Assigned task: Go through the data and tally the lines that hold the string "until". Reply with the total alone.

(Records from a collection)
Start of Block

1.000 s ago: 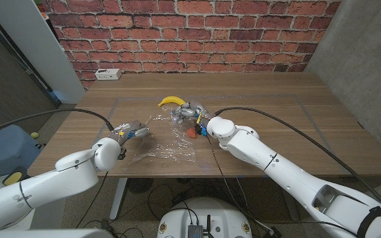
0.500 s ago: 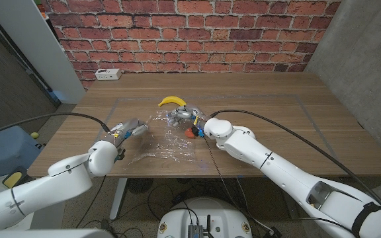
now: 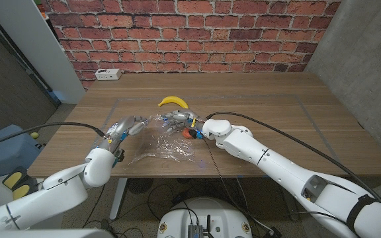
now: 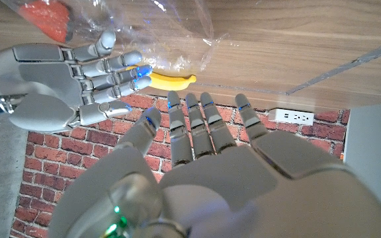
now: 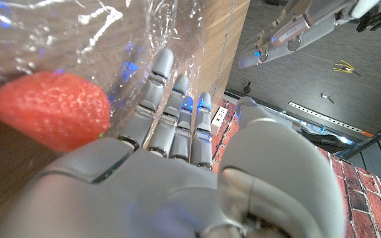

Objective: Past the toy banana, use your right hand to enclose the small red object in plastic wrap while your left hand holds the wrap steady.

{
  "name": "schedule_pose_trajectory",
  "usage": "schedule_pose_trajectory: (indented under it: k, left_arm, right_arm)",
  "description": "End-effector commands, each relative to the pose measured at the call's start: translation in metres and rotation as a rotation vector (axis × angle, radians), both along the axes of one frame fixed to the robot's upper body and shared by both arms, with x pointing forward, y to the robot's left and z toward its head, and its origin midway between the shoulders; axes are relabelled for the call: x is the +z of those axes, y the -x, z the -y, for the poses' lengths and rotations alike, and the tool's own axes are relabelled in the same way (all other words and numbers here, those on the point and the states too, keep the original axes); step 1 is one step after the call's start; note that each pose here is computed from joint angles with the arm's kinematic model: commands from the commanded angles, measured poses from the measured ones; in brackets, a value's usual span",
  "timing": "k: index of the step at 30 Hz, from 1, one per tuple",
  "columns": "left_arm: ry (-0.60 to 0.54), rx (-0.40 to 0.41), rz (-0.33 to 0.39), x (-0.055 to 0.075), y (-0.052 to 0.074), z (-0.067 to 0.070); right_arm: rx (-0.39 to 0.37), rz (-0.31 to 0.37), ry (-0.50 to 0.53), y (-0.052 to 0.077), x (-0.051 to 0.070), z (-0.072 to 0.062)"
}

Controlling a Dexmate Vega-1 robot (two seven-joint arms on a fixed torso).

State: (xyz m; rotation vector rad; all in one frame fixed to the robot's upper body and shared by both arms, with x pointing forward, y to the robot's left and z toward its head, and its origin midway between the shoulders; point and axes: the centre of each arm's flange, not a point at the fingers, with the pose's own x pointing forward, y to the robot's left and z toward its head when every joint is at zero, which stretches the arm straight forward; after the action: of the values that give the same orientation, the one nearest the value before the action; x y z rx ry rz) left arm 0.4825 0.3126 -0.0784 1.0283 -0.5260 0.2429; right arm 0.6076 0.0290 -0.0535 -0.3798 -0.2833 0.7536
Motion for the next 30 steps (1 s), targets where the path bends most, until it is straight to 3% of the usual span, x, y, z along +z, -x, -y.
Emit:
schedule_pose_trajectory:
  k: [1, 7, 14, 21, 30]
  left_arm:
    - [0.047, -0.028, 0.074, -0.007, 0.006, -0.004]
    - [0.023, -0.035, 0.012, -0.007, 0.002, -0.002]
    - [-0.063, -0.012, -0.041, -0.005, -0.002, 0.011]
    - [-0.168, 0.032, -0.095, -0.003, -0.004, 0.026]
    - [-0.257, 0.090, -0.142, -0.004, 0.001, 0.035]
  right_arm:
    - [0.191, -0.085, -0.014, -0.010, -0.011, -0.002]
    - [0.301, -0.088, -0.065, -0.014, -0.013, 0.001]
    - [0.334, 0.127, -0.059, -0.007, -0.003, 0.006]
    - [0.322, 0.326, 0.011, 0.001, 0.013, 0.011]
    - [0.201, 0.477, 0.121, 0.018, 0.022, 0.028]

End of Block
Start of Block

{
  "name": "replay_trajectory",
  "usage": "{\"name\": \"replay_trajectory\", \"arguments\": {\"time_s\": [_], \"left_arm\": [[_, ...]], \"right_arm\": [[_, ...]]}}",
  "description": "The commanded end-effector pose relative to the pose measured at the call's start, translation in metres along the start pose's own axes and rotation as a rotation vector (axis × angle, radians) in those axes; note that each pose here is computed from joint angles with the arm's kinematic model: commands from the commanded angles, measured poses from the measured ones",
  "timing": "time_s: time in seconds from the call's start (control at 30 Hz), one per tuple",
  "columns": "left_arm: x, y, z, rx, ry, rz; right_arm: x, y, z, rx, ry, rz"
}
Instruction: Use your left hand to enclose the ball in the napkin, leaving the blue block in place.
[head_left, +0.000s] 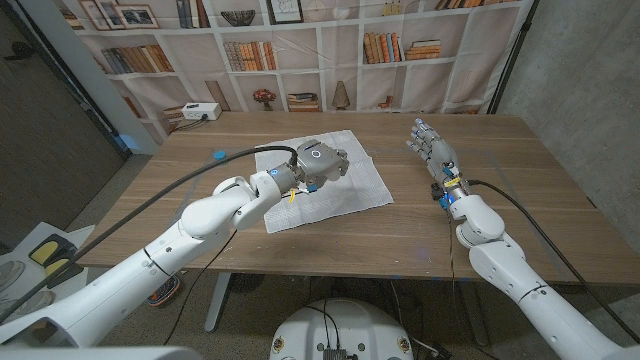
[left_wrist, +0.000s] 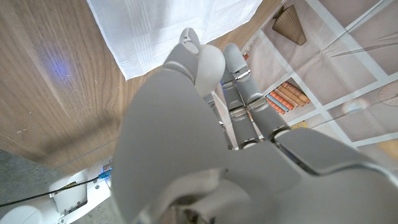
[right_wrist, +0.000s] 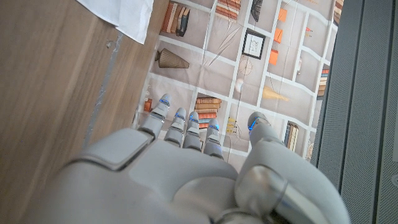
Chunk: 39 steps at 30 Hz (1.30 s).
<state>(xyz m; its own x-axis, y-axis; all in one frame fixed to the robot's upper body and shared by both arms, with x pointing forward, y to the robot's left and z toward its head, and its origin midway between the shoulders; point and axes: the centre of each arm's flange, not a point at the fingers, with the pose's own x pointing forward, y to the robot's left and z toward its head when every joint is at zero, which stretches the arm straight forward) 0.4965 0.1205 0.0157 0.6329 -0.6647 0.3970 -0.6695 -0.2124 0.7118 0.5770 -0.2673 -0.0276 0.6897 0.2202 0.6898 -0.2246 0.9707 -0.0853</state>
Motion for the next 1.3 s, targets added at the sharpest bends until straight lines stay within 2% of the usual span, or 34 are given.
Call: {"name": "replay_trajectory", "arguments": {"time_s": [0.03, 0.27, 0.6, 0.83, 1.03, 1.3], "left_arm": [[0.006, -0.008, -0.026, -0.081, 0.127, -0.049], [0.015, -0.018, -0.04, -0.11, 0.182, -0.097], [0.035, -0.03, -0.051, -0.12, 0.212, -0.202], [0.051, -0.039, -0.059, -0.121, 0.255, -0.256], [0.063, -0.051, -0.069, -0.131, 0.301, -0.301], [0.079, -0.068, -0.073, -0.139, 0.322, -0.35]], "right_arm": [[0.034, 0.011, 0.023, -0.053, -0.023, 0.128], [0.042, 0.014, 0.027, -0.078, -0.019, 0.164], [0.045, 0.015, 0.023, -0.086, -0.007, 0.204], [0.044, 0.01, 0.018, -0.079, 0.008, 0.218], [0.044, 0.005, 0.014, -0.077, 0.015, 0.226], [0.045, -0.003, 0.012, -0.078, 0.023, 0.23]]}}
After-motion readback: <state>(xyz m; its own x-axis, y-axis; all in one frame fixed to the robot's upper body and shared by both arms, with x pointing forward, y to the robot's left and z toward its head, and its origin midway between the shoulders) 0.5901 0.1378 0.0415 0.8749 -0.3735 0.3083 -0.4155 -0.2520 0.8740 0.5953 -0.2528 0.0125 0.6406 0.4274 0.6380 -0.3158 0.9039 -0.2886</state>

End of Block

Response area: 2